> [Given information]:
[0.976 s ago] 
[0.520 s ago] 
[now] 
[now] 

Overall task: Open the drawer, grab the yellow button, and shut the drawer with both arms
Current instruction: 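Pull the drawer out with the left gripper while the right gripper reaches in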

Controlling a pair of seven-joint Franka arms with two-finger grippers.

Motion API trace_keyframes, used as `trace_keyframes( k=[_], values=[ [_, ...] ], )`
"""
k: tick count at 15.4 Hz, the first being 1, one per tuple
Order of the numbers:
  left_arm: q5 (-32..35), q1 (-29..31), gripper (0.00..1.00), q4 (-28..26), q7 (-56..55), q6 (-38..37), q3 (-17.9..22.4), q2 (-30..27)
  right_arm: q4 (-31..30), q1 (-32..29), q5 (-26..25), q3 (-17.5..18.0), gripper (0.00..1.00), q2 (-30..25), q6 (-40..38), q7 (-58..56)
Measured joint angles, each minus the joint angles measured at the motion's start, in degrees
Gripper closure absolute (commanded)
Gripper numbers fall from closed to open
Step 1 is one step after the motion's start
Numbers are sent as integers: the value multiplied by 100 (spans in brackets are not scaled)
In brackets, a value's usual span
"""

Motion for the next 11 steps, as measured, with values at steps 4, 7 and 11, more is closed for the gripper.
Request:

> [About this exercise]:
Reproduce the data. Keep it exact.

> [Response below]:
[0.976 s ago] 
[0.520 s ago] 
[now] 
[now] 

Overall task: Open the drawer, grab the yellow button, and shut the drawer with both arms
Current instruction: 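Pull the drawer out with the left gripper while the right gripper reaches in
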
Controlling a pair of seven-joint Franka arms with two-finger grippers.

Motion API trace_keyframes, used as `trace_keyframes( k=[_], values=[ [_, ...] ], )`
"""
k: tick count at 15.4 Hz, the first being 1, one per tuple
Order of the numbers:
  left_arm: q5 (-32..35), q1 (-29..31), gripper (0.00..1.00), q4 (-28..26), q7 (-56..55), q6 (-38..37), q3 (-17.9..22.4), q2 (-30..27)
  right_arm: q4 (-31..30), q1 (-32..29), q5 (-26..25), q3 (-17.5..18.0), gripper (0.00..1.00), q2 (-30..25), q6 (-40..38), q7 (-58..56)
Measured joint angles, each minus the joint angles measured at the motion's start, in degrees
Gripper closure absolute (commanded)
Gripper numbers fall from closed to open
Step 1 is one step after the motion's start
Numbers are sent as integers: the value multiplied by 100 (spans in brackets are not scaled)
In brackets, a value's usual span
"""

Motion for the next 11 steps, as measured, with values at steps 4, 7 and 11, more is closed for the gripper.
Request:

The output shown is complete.